How to Encourage Children with Autism to Play Independantly
1. Follow a daily routine:
Children thrive on consistency and structure. Unstructured time is often when challenging behaviors occur. Make independent play a part of your daily routine. You can structure their playtime best by doing it at the same time every day, playing in the same room/area every time, using a visual schedule, and providing consistent transitions between activities. Read more tips for increasing structure at home here.
2. Progress gradually:
Introduce solo play a little at a time. In the beginning, this may be challenging for your child because it’s new and because expectations may not seem clear to them.
You may want to start with just a 5 or 10 minute period in the beginning and gradually increase the time spent playing alone. Using a visual timer is helpful to show your child how long you expect them to play.
3. Remain accessible:
If your child’s used to having you by their side throughout every activity, they may get anxious during independent play. Stay close by, check in on them regularly, and be available to help, give guidance, and redirection – especially as your child learns what to expect.
4. Minimize directions:
Because children with autism often struggle with ambiguity, you might be tempted to tell or show them exactly what to do. Instead, try setting up some play materials and then let your child take the lead.

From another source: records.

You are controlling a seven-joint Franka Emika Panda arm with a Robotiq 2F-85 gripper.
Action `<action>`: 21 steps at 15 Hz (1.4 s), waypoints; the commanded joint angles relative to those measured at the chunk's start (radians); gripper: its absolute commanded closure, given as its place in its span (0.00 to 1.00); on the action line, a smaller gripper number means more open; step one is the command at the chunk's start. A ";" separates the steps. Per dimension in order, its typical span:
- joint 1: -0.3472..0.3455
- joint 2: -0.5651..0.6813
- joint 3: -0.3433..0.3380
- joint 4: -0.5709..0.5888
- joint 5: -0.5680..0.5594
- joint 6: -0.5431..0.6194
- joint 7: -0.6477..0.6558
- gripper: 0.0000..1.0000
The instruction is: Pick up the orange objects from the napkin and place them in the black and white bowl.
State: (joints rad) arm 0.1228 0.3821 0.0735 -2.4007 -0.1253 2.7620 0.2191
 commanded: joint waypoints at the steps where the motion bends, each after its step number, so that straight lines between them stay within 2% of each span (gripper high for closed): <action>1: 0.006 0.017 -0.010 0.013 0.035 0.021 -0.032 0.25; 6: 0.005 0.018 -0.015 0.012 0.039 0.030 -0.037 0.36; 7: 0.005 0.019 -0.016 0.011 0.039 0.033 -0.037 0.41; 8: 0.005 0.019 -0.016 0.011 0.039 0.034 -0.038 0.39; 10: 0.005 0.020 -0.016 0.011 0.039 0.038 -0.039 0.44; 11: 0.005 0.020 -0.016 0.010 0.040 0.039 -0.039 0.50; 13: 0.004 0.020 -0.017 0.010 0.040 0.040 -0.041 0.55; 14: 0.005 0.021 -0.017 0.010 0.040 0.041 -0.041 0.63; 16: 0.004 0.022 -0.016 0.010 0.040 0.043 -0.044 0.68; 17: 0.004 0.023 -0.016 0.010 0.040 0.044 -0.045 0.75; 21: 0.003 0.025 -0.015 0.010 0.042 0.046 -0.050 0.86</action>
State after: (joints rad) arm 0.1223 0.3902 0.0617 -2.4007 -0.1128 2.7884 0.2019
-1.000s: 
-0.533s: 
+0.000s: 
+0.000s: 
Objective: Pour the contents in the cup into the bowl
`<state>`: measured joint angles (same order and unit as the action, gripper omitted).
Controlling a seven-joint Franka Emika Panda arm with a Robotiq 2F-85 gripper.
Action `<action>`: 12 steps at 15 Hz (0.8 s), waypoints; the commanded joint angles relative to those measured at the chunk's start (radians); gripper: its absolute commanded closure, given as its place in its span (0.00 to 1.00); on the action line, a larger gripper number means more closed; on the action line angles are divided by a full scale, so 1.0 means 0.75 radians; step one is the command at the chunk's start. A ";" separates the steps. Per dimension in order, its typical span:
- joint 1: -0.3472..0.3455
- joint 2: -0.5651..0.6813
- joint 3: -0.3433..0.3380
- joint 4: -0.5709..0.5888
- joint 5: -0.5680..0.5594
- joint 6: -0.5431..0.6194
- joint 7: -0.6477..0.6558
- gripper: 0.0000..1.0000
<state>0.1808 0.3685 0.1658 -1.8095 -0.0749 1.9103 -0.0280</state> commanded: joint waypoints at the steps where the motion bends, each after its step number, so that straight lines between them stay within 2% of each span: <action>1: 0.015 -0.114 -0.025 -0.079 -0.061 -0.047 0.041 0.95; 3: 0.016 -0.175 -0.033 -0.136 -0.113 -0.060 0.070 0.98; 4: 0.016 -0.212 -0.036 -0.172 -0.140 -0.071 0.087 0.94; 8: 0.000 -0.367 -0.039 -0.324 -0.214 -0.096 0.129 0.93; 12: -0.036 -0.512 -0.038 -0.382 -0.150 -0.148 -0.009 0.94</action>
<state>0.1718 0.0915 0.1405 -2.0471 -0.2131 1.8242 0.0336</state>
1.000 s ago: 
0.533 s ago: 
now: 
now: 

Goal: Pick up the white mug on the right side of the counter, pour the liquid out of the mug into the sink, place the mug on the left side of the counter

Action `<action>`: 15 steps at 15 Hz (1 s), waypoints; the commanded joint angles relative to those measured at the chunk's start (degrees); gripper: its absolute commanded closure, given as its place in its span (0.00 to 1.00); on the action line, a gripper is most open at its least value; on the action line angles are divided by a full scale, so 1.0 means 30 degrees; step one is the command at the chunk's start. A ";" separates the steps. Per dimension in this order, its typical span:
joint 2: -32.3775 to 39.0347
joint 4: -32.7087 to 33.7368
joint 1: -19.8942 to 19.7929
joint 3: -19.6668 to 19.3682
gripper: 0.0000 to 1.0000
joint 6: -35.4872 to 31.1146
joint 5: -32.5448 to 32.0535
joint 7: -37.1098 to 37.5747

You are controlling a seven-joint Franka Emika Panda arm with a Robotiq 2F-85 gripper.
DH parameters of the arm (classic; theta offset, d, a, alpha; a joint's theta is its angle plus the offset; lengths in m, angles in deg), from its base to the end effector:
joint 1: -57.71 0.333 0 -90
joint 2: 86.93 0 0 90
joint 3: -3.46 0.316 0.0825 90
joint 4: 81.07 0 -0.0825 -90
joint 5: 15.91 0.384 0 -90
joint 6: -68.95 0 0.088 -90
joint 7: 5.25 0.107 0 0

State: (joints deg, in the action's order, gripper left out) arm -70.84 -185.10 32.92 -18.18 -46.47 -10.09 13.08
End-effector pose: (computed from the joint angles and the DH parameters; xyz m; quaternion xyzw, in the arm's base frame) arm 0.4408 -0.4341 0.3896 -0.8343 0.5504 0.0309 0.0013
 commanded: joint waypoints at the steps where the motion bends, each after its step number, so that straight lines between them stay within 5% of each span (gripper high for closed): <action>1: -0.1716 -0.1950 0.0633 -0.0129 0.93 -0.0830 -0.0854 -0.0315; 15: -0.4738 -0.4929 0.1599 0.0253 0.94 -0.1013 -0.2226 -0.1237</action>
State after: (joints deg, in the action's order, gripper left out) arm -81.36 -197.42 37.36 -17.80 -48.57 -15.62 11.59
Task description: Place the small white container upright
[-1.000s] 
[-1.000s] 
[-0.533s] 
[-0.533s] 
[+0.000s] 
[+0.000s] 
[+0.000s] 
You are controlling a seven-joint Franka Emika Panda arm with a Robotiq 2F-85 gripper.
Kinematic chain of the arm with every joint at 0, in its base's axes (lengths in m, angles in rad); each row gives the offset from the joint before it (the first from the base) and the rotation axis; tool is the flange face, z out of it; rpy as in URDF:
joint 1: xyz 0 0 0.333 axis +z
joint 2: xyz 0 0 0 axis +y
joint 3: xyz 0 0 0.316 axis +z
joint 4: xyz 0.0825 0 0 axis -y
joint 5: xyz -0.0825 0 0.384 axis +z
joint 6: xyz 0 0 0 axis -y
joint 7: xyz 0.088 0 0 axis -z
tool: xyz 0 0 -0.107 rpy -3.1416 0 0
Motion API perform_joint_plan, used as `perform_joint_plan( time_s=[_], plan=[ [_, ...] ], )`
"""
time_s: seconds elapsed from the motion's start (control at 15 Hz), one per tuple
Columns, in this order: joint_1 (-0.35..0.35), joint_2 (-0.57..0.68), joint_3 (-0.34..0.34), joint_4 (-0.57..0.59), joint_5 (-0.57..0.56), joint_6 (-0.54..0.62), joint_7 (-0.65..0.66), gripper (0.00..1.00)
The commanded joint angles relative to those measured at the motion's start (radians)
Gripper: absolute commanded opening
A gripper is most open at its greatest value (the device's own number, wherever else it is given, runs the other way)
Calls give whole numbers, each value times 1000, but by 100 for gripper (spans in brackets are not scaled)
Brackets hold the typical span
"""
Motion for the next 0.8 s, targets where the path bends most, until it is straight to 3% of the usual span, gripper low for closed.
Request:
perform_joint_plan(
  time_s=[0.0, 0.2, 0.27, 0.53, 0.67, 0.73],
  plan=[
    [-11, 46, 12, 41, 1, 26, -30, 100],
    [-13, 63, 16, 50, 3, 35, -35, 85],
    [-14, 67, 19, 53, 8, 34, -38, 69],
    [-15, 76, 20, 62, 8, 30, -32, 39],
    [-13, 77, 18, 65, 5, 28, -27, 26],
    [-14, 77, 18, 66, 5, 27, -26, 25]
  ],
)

For example, you may provide them some play-doh with tools and cutters but let them make whatever they want. Or, you could set up their toys in their play area for a tea party before leaving them to play solo.
5. Design a safe play area:
Make sure your child’s independent play area is safe for them to explore freely. Childproof the area and make it inviting and comfortable for them.
6. Provide appropriate toys:
To avoid frustration, pick games and toys that are suited to your child’s age and abilities. Refer back to the play skill milestones here if needed when planning solo playtime for your child.
Building themed bins, based on interests and skills help ensure their play activities are appropriate. Plus, building materials like legos, magnetic blocks, play-doh, and popsicle sticks encourage creativity while also helping with fine-motor development.
7. Avoid overstimulation:
Sensory overload occurs when the brain receives more information from the senses (sight, smell, taste, touch, and sound) than it can process and interpret at one time. This causes stress and meltdowns.
Don’t overload the play area with too many toys or visuals, bright lights, etc. Instead, rotate toys, so your child has just a couple of things to choose from each day, and keep their space quiet and calming.
8. Offer rewards:
Give your child credit for playing independently. There are many ways to do this, depending on what motivates your child. Verbal praise, sticker charts, small treats, or time together doing a special activity are great options.
9. Maximize quality time:
It may also help to pay extra attention to your child before you leave them on their own, especially if they tend to engage in attention-seeking behavior the second you turn your back.
You will never eliminate your child’s need for attention – your attention is one of your child’s basic needs and critical to their development. So give them lots of it before setting the expectation to play alone.
10. Be flexible:
There will be times when you need to adapt your expectations to meet your child’s current needs. Most children go through stages when they need more attention and comfort temporarily.
This can happen after big or small changes in their day-to-day life, a stressful event, when they aren’t feeling well, or after a night of poor sleep.
Playing independently can be challenging for autistic children because they often have social and communication challenges that make it more difficult to play creatively.
However, you can help build these skills with appropriate planning, benefiting your child’s social and emotional development. If you are stukk struggling to find activities that allow your child to play creatively and independently, consider seeking input from their therapist.